Supreme Court says police need warrants to search our mobile phones
The ruling stemmed from two cases where suspects were charged with crimes after their phones were searched by police subsequent to being detained. In both cases, the suspects were ultimately convicted based in part on the warrantless searches.
The two incidents cited in the Supreme Court ruling happened in California and Massachusetts. In the California case, a man was stopped for expired license plates where his car then was subject to a routine search before impounding. During the search, police found his smartphone and searched its contents, too, only to find photos that tied him to gang activity and ultimately led to a conviction in a shooting. That conviction includes a 15 year to life sentence.
According to California, searching the suspect's phone without a warrant was perfectly acceptable because it was conducted after arrest.
Massachusetts took a different view on cell phone searches saying the Fourth Amendment protects them from unreasonable searches, just like our homes. In that case, police searched a suspect's smartphone, and used what they found to then search his home where guns and illegal drugs were discovered. That evidence, too, led to a conviction.
Both cases worked their way through the appeals process and eventually ended up in the Supreme Court where the panel of Judges decided that our cell phones and smartphones are far more than cigarette packs and glasses cases that can be searched after arrest for weapons and drugs.
Chief Justice John Roberts said,
Modern cell phones are not just another technological convenience. With all they contain and all they may reveal, they hold for many Americans 'the privacies of life.' The fact that technology now allows an individual to carry such information in his hand does not make the information any less worthy of the protection for which the Founders fought. Our answer to the question of what police must do before searching a cell phone seized incident to an arrest is accordingly simple- get a warrant.
With that ruling in place, police must now obtain a search warrant if they want to dig through the contents of our smartphones, and because search warrants are intentionally limiting in scope, they will restrict exactly what police can look for.
This marks a big change for law enforcement procedures. Previously, it was standard practice -- and considered acceptable -- for police to perform warrantless searches on feature phones and smartphones when detaining suspects, subsequent to arrest, or even as part of a routine traffic stop. Judge Roberts drove home the importance of protecting mobile phone privacy saying, "modern cellphones, which are now such a pervasive and insistent part of daily life that the proverbial visitor from Mars might conclude they were an important feature of human anatomy."

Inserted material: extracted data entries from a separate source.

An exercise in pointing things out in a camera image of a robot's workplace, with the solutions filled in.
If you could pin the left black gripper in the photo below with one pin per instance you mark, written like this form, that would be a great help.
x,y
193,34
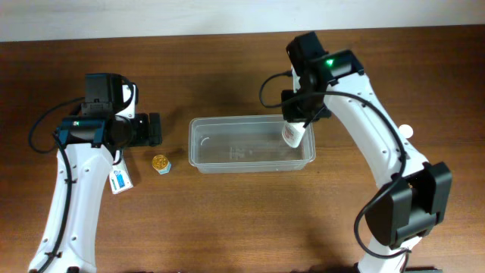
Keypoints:
x,y
154,129

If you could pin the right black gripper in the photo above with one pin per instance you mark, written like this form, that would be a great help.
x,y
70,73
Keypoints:
x,y
303,112

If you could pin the small gold lid jar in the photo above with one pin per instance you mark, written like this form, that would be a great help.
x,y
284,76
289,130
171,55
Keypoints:
x,y
161,164

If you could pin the white spray bottle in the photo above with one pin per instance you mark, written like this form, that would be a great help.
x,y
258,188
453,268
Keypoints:
x,y
292,133

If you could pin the white medicine box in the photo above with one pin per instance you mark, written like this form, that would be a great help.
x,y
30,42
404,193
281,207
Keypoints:
x,y
119,178

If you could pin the orange tube white cap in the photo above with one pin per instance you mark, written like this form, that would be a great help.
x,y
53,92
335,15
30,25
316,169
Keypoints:
x,y
406,130

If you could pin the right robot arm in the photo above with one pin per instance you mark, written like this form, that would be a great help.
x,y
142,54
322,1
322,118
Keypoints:
x,y
412,193

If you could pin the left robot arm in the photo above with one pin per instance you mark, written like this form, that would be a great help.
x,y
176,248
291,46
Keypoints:
x,y
90,142

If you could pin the clear plastic container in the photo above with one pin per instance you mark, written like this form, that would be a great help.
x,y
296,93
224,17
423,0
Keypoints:
x,y
246,144

Smartphones have become so integral to our daily lives that protecting them from warrantless searches has become paramount to our personal privacy. Seeing the Supreme Court agree is a refreshing breath of air considering how much of our personal data is being collected without warrants by government agencies. This ruling won't stop the NSA from its massive data spying projects, but it will give us a reasonable level of protection from other government officials, and that's a start.